For the core network (IN/switching), this is carrier side, so you can ideally only get experience in these areas by working in carriers. But to get VAS experience, you can find work with these content and application providers: Mtech, MobileXcetera, Cellulant, A3&O, Vas2Nets, all those guys. They are actually many but I don't know them all. Working in any of them can put you in good stead with an operator.
-Access Network: Basically the outdoor wired or wireless environment, and the transport networks that carry traffic from the last mile (customer) to the core network. For wireless you probably have to have some radio network experience or know-how. Could be HF or microwave radio, WLL (wireless local loop) or TDM, even spread-spectrum radio experience and satellite technologies. You need to have a good understanding of the technologies, (frequency and time division multiplexing, all that stuff you learned in school), beyond the basic modulation/fourier series stuff, the real digital comms.
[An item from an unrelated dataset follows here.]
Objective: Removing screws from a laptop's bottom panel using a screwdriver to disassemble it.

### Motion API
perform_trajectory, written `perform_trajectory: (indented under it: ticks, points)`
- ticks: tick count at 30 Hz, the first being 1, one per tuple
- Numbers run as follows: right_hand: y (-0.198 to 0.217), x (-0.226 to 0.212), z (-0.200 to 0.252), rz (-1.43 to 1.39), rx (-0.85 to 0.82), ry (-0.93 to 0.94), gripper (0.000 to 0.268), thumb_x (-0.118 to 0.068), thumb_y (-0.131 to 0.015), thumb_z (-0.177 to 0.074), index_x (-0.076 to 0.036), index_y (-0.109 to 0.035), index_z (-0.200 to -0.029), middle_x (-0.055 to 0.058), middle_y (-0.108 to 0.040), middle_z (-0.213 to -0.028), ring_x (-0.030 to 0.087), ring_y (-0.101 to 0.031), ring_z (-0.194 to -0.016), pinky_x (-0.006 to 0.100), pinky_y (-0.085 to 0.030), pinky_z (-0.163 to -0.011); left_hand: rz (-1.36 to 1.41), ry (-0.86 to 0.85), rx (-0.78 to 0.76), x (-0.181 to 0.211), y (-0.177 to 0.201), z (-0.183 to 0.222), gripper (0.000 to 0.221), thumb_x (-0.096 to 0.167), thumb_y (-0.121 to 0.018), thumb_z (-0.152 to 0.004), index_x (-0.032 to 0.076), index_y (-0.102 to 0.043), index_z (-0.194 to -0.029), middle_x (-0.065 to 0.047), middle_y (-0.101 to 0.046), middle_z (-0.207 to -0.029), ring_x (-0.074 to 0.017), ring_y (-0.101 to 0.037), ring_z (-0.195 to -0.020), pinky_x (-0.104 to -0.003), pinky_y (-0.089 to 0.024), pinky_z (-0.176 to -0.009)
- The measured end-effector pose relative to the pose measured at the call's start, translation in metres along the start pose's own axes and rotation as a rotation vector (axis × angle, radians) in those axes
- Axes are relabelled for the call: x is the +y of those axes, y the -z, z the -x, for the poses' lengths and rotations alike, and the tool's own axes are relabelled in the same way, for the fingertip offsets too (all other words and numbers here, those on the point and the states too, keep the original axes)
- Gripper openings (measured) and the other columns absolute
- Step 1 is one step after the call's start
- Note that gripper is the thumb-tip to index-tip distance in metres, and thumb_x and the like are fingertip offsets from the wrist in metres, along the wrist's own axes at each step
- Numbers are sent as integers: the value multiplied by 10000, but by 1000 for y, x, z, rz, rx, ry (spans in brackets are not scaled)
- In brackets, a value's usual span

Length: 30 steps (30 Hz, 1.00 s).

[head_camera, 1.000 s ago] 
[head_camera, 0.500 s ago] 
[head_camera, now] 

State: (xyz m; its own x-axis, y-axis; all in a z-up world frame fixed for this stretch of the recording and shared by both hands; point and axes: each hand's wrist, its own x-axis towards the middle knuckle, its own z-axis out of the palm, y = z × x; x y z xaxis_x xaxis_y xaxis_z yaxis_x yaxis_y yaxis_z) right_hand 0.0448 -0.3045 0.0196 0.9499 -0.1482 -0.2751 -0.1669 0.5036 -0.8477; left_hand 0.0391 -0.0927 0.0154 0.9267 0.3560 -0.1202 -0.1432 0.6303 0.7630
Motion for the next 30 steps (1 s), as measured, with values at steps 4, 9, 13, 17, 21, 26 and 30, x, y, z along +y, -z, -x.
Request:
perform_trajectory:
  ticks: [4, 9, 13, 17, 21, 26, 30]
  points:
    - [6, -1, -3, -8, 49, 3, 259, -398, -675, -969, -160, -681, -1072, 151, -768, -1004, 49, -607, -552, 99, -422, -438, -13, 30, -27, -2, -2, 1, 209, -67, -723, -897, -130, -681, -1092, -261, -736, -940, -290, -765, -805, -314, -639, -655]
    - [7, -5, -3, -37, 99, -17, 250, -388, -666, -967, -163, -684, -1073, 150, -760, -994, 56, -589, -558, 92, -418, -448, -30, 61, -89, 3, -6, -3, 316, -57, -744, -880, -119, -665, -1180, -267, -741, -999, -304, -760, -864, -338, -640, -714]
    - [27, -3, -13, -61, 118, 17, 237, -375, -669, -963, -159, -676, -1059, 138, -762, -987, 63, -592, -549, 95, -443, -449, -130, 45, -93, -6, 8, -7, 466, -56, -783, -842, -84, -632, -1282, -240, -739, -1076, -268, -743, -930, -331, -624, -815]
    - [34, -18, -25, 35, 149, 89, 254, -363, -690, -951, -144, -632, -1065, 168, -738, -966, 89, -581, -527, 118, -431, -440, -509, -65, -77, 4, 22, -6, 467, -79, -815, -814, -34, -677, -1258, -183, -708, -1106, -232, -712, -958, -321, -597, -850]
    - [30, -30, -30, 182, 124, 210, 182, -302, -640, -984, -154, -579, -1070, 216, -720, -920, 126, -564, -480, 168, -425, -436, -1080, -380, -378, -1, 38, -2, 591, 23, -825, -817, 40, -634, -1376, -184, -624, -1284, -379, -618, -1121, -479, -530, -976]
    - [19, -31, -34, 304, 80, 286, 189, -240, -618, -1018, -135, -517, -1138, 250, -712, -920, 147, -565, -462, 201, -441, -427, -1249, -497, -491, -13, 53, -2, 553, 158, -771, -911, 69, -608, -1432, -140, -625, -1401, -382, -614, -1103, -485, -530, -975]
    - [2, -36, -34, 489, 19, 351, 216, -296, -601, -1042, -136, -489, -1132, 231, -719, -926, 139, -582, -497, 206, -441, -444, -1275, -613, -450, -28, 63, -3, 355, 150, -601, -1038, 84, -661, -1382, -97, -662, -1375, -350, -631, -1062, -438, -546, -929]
How do you enter this side of the business? In Nigeria, you have to set your sights on organizations that are doing some sort of wireless. The service providers I know that do a lot of radio work are Briscoe, Dizengoff (Motorola), RCN (MKO Abiola's company), Harris Stratex, Alcatel Lucent, and maybe Telnet/Resourcery. DCC, a subsidiary of Computer Warehouse, is into VSAT I think, and the environment is good. You may have noticed I didn't mention Ericsson, because they are working directly for the carriers, and I'm not sure they recruit freshers per se. You might find the other guys a bit easier to access.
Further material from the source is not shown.